● **WHAT THIS TASK INVOLVES**: Transcribe the complete listing exactly.

● **EXTRACTED INFORMATION**:
****************************************
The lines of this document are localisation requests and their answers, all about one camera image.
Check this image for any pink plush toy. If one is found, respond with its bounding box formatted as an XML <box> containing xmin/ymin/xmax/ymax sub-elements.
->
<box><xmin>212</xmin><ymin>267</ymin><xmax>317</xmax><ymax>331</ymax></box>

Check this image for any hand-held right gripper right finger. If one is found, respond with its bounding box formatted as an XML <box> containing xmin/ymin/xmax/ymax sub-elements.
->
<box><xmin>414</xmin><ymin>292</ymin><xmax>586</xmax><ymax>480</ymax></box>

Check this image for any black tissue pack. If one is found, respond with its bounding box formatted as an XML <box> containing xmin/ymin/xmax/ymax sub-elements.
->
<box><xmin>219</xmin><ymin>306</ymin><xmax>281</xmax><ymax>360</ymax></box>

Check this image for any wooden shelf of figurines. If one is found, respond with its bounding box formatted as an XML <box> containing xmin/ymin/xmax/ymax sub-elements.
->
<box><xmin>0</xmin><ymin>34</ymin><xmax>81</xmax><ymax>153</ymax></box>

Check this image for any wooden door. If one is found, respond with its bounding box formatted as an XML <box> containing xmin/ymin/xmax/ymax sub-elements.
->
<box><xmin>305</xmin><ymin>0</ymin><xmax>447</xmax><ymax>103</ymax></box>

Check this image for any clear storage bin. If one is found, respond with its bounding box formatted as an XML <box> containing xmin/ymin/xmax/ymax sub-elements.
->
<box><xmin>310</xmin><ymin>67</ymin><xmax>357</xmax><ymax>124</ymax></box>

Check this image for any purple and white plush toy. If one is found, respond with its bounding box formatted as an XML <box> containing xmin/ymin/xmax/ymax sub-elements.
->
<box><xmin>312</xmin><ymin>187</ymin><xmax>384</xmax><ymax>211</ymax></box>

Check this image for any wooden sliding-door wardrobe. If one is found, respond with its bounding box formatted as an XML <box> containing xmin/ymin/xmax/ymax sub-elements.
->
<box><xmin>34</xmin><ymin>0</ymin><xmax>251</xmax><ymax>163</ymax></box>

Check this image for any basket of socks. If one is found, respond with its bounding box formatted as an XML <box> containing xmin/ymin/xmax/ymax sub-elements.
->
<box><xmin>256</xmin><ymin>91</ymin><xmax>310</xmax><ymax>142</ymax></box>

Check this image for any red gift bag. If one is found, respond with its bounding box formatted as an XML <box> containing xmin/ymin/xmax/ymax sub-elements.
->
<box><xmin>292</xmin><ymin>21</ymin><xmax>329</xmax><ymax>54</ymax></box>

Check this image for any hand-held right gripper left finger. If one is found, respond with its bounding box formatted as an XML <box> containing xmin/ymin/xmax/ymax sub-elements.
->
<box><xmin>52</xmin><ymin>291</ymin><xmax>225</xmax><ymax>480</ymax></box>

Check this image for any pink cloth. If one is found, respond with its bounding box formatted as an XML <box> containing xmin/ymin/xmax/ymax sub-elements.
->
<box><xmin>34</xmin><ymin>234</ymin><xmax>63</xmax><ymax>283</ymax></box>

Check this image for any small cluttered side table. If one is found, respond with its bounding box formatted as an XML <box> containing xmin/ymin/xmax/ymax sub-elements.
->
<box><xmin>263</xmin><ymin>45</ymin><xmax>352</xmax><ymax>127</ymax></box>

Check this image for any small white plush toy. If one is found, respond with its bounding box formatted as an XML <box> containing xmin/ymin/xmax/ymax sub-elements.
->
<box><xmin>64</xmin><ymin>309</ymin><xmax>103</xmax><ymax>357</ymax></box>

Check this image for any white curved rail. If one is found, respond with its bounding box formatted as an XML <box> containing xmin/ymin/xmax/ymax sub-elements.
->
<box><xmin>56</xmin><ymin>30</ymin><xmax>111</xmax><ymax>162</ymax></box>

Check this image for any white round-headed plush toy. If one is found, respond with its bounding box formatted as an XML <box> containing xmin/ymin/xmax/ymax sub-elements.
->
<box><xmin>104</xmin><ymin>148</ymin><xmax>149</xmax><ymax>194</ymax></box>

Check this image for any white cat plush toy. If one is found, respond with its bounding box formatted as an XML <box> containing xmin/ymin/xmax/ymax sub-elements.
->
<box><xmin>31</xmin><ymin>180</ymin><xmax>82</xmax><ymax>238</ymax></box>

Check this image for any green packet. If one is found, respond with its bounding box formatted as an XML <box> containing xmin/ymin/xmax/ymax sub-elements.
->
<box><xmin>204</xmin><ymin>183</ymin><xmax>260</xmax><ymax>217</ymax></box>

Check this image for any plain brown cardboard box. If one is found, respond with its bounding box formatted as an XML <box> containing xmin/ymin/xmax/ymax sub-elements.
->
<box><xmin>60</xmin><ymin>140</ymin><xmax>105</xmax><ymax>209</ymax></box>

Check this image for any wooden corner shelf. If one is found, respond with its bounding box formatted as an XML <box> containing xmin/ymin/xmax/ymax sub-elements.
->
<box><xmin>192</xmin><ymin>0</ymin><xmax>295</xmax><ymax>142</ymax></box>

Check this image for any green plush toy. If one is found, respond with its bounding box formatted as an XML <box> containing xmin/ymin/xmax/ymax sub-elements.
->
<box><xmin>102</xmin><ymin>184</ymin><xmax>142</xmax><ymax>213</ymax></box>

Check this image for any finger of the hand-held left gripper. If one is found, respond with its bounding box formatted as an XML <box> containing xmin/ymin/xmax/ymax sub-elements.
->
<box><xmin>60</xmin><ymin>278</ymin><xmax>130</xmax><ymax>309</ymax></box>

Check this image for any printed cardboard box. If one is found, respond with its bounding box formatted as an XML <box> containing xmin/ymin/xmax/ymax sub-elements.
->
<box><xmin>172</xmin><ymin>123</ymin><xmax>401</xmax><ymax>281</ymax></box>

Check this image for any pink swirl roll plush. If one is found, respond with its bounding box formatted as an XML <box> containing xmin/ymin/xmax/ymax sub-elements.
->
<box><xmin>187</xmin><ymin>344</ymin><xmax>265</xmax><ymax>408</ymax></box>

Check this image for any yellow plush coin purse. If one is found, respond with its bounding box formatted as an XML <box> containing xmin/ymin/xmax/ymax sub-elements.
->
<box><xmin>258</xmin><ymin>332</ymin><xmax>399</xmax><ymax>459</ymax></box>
****************************************
● **ANSWER BOX**:
The lines of this document are localisation requests and their answers, all about one camera image.
Check this image for any pink plush toy. If one is found, respond with its bounding box formatted as an XML <box> containing xmin/ymin/xmax/ymax sub-elements.
->
<box><xmin>212</xmin><ymin>267</ymin><xmax>317</xmax><ymax>331</ymax></box>

Check this image for any hand-held right gripper right finger. If one is found, respond with its bounding box formatted as an XML <box> containing xmin/ymin/xmax/ymax sub-elements.
->
<box><xmin>414</xmin><ymin>292</ymin><xmax>586</xmax><ymax>480</ymax></box>

Check this image for any black tissue pack. If one is found, respond with its bounding box formatted as an XML <box> containing xmin/ymin/xmax/ymax sub-elements.
->
<box><xmin>219</xmin><ymin>306</ymin><xmax>281</xmax><ymax>360</ymax></box>

Check this image for any wooden shelf of figurines. If one is found, respond with its bounding box formatted as an XML <box> containing xmin/ymin/xmax/ymax sub-elements.
->
<box><xmin>0</xmin><ymin>34</ymin><xmax>81</xmax><ymax>153</ymax></box>

Check this image for any wooden door. If one is found, respond with its bounding box formatted as an XML <box> containing xmin/ymin/xmax/ymax sub-elements.
->
<box><xmin>305</xmin><ymin>0</ymin><xmax>447</xmax><ymax>103</ymax></box>

Check this image for any clear storage bin. If one is found, respond with its bounding box formatted as an XML <box> containing xmin/ymin/xmax/ymax sub-elements.
->
<box><xmin>310</xmin><ymin>67</ymin><xmax>357</xmax><ymax>124</ymax></box>

Check this image for any purple and white plush toy. If one is found, respond with its bounding box formatted as an XML <box> containing xmin/ymin/xmax/ymax sub-elements.
->
<box><xmin>312</xmin><ymin>187</ymin><xmax>384</xmax><ymax>211</ymax></box>

Check this image for any wooden sliding-door wardrobe. If one is found, respond with its bounding box formatted as an XML <box> containing xmin/ymin/xmax/ymax sub-elements.
->
<box><xmin>34</xmin><ymin>0</ymin><xmax>251</xmax><ymax>163</ymax></box>

Check this image for any basket of socks. If one is found, respond with its bounding box formatted as an XML <box> containing xmin/ymin/xmax/ymax sub-elements.
->
<box><xmin>256</xmin><ymin>91</ymin><xmax>310</xmax><ymax>142</ymax></box>

Check this image for any red gift bag. If one is found, respond with its bounding box formatted as an XML <box> containing xmin/ymin/xmax/ymax sub-elements.
->
<box><xmin>292</xmin><ymin>21</ymin><xmax>329</xmax><ymax>54</ymax></box>

Check this image for any hand-held right gripper left finger. If one is found, respond with its bounding box formatted as an XML <box> containing xmin/ymin/xmax/ymax sub-elements.
->
<box><xmin>52</xmin><ymin>291</ymin><xmax>225</xmax><ymax>480</ymax></box>

Check this image for any pink cloth. If one is found, respond with its bounding box formatted as an XML <box> containing xmin/ymin/xmax/ymax sub-elements.
->
<box><xmin>34</xmin><ymin>234</ymin><xmax>63</xmax><ymax>283</ymax></box>

Check this image for any small cluttered side table. If one is found, respond with its bounding box formatted as an XML <box> containing xmin/ymin/xmax/ymax sub-elements.
->
<box><xmin>263</xmin><ymin>45</ymin><xmax>352</xmax><ymax>127</ymax></box>

Check this image for any small white plush toy. If one is found, respond with its bounding box formatted as an XML <box> containing xmin/ymin/xmax/ymax sub-elements.
->
<box><xmin>64</xmin><ymin>309</ymin><xmax>103</xmax><ymax>357</ymax></box>

Check this image for any white curved rail. If one is found, respond with its bounding box formatted as an XML <box> containing xmin/ymin/xmax/ymax sub-elements.
->
<box><xmin>56</xmin><ymin>30</ymin><xmax>111</xmax><ymax>162</ymax></box>

Check this image for any white round-headed plush toy. If one is found, respond with its bounding box formatted as an XML <box> containing xmin/ymin/xmax/ymax sub-elements.
->
<box><xmin>104</xmin><ymin>148</ymin><xmax>149</xmax><ymax>194</ymax></box>

Check this image for any white cat plush toy. If one is found, respond with its bounding box formatted as an XML <box> containing xmin/ymin/xmax/ymax sub-elements.
->
<box><xmin>31</xmin><ymin>180</ymin><xmax>82</xmax><ymax>238</ymax></box>

Check this image for any green packet. If one is found, respond with its bounding box formatted as an XML <box> containing xmin/ymin/xmax/ymax sub-elements.
->
<box><xmin>204</xmin><ymin>183</ymin><xmax>260</xmax><ymax>217</ymax></box>

Check this image for any plain brown cardboard box. If one is found, respond with its bounding box formatted as an XML <box> containing xmin/ymin/xmax/ymax sub-elements.
->
<box><xmin>60</xmin><ymin>140</ymin><xmax>105</xmax><ymax>209</ymax></box>

Check this image for any wooden corner shelf. If one is found, respond with its bounding box formatted as an XML <box> containing xmin/ymin/xmax/ymax sub-elements.
->
<box><xmin>192</xmin><ymin>0</ymin><xmax>295</xmax><ymax>142</ymax></box>

Check this image for any green plush toy. If one is found, respond with its bounding box formatted as an XML <box> containing xmin/ymin/xmax/ymax sub-elements.
->
<box><xmin>102</xmin><ymin>184</ymin><xmax>142</xmax><ymax>213</ymax></box>

Check this image for any finger of the hand-held left gripper. If one is found, respond with its bounding box formatted as an XML <box> containing xmin/ymin/xmax/ymax sub-elements.
->
<box><xmin>60</xmin><ymin>278</ymin><xmax>130</xmax><ymax>309</ymax></box>

Check this image for any printed cardboard box. If one is found, respond with its bounding box formatted as an XML <box> containing xmin/ymin/xmax/ymax sub-elements.
->
<box><xmin>172</xmin><ymin>123</ymin><xmax>401</xmax><ymax>281</ymax></box>

Check this image for any pink swirl roll plush. If one is found, respond with its bounding box formatted as an XML <box> containing xmin/ymin/xmax/ymax sub-elements.
->
<box><xmin>187</xmin><ymin>344</ymin><xmax>265</xmax><ymax>408</ymax></box>

Check this image for any yellow plush coin purse. If one is found, respond with its bounding box formatted as an XML <box> containing xmin/ymin/xmax/ymax sub-elements.
->
<box><xmin>258</xmin><ymin>332</ymin><xmax>399</xmax><ymax>459</ymax></box>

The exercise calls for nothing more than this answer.